◆ **ABOUT THIS TASK**:
Copy every line that contains the string "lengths" from the entries below.

[Entries taken from a collection]
::::

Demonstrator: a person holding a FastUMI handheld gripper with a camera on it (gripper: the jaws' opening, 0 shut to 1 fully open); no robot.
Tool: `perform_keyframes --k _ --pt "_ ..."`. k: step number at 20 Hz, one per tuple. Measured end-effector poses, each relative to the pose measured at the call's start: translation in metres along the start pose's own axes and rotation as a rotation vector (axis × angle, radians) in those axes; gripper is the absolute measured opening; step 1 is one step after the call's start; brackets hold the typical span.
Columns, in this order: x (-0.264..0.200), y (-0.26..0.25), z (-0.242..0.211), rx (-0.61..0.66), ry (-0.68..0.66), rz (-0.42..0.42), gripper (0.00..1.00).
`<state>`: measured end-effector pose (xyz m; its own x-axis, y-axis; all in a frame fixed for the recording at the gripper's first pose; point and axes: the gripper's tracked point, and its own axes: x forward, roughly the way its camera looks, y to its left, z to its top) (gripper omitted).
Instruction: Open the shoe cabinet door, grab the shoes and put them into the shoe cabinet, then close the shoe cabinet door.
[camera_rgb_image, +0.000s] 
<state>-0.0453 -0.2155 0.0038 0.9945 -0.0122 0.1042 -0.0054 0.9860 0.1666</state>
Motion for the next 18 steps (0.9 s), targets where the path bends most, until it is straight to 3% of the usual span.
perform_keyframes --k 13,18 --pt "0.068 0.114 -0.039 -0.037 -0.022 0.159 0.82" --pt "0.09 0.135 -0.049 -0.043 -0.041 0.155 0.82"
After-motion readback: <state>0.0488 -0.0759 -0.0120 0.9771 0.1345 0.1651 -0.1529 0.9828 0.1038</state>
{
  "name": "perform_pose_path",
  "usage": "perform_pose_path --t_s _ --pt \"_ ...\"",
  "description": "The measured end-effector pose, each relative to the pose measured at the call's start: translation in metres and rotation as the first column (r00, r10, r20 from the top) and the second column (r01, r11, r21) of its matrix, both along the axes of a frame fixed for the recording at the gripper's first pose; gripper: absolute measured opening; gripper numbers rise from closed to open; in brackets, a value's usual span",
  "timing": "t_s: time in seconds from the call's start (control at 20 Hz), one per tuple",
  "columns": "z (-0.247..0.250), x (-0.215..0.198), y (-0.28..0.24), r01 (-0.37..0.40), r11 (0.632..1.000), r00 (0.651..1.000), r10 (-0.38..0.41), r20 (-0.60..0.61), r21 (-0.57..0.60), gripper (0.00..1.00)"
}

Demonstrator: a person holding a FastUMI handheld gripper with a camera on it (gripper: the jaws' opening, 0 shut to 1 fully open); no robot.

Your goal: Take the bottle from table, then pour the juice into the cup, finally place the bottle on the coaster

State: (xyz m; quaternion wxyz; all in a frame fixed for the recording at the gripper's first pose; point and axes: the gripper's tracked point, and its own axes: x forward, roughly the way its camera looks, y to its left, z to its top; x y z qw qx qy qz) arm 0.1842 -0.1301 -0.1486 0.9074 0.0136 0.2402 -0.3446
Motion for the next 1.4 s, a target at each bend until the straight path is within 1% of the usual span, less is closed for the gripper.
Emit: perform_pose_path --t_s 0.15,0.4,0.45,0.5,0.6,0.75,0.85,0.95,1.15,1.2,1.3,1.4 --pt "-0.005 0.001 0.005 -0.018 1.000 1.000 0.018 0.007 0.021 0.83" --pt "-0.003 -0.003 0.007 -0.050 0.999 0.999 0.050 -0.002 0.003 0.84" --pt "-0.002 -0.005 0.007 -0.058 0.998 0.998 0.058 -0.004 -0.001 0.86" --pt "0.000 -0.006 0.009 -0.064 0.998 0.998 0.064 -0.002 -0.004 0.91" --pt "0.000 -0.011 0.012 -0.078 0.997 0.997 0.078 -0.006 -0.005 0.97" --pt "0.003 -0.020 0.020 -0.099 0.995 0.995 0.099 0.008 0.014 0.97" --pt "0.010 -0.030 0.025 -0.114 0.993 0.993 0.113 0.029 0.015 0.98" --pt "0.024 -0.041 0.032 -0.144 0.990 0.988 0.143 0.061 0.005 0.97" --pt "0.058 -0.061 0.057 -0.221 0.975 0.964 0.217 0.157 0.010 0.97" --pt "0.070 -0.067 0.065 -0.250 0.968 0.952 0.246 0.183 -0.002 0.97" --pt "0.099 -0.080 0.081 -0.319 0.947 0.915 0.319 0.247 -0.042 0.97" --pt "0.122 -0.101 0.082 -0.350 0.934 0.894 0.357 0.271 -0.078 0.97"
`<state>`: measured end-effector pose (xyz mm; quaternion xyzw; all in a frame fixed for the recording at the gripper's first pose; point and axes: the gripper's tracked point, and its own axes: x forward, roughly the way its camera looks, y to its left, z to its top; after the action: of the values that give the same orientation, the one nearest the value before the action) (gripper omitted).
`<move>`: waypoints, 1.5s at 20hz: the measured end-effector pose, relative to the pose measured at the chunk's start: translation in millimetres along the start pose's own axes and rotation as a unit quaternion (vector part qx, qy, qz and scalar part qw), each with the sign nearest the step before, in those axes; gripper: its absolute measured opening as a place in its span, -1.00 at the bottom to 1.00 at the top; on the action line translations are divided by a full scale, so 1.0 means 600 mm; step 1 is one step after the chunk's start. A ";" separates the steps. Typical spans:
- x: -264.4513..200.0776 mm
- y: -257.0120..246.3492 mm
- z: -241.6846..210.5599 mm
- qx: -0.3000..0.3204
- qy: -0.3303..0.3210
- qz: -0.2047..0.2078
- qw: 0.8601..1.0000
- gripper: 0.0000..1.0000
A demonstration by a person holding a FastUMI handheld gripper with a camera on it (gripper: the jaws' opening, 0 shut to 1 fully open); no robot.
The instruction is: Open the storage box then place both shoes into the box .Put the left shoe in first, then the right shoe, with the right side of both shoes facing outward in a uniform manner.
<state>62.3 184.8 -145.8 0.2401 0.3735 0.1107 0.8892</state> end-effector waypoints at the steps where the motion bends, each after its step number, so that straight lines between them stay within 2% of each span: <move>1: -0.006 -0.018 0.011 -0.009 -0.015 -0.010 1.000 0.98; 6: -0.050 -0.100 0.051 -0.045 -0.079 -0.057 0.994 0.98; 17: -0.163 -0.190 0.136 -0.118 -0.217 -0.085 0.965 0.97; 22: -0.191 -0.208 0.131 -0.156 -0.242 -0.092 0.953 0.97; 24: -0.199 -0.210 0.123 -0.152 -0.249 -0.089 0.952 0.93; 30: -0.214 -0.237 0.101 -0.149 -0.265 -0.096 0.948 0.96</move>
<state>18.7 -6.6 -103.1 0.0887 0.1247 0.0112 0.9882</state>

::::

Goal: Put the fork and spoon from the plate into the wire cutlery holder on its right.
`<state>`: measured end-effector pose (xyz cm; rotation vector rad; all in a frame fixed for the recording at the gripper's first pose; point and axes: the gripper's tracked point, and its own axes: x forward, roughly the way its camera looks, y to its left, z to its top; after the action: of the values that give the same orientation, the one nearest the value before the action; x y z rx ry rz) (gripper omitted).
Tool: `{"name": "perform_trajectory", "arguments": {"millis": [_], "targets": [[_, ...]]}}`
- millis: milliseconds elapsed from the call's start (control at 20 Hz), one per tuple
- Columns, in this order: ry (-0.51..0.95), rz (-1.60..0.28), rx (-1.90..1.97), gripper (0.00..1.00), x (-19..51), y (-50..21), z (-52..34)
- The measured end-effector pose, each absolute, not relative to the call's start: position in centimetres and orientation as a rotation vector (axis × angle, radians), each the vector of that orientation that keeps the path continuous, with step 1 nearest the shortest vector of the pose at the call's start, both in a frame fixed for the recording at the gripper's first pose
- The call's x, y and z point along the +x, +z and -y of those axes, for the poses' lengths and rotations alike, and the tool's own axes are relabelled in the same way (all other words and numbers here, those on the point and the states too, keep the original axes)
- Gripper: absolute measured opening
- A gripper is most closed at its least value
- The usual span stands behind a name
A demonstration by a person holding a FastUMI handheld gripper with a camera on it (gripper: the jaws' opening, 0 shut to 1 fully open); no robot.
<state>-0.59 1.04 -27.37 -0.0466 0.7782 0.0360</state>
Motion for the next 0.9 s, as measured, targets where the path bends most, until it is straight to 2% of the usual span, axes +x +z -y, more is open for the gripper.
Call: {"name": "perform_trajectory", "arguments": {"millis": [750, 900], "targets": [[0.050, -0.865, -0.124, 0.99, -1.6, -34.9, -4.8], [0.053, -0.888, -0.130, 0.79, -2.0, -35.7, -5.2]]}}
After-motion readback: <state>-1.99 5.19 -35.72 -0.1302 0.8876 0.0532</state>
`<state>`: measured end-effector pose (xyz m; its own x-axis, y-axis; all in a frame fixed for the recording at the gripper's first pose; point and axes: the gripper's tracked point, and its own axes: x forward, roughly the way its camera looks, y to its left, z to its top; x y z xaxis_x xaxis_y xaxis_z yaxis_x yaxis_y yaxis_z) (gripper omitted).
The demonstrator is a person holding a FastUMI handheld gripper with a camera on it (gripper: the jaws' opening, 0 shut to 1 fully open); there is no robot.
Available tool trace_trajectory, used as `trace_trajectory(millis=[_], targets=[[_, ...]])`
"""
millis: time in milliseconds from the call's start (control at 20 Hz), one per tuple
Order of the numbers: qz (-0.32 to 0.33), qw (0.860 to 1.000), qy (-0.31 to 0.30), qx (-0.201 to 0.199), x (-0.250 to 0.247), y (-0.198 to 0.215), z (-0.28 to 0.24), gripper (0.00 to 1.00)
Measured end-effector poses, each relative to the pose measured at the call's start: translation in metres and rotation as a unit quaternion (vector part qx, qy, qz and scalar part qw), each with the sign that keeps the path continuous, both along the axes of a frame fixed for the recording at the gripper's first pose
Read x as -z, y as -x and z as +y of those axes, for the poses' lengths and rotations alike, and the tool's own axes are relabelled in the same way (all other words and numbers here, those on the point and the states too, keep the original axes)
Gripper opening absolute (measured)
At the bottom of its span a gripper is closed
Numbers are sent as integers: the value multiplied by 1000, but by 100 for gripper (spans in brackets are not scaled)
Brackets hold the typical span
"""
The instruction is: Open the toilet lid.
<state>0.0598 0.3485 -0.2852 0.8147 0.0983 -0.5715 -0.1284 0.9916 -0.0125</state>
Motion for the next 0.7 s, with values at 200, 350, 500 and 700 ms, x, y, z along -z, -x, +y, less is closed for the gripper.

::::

◆ **WRITTEN ANSWER**:
- The call's x, y and z point along the +x, +z and -y of those axes, for the poses' lengths and rotations alike, and the tool's own axes are relabelled in the same way (all other words and numbers here, those on the point and the states too, keep the original axes)
Read x as -z, y as -x and z as +y of those axes, for the poses' lengths and rotations alike, and the tool's own axes are relabelled in the same way (all other words and numbers here, those on the point and the states too, keep the original axes)

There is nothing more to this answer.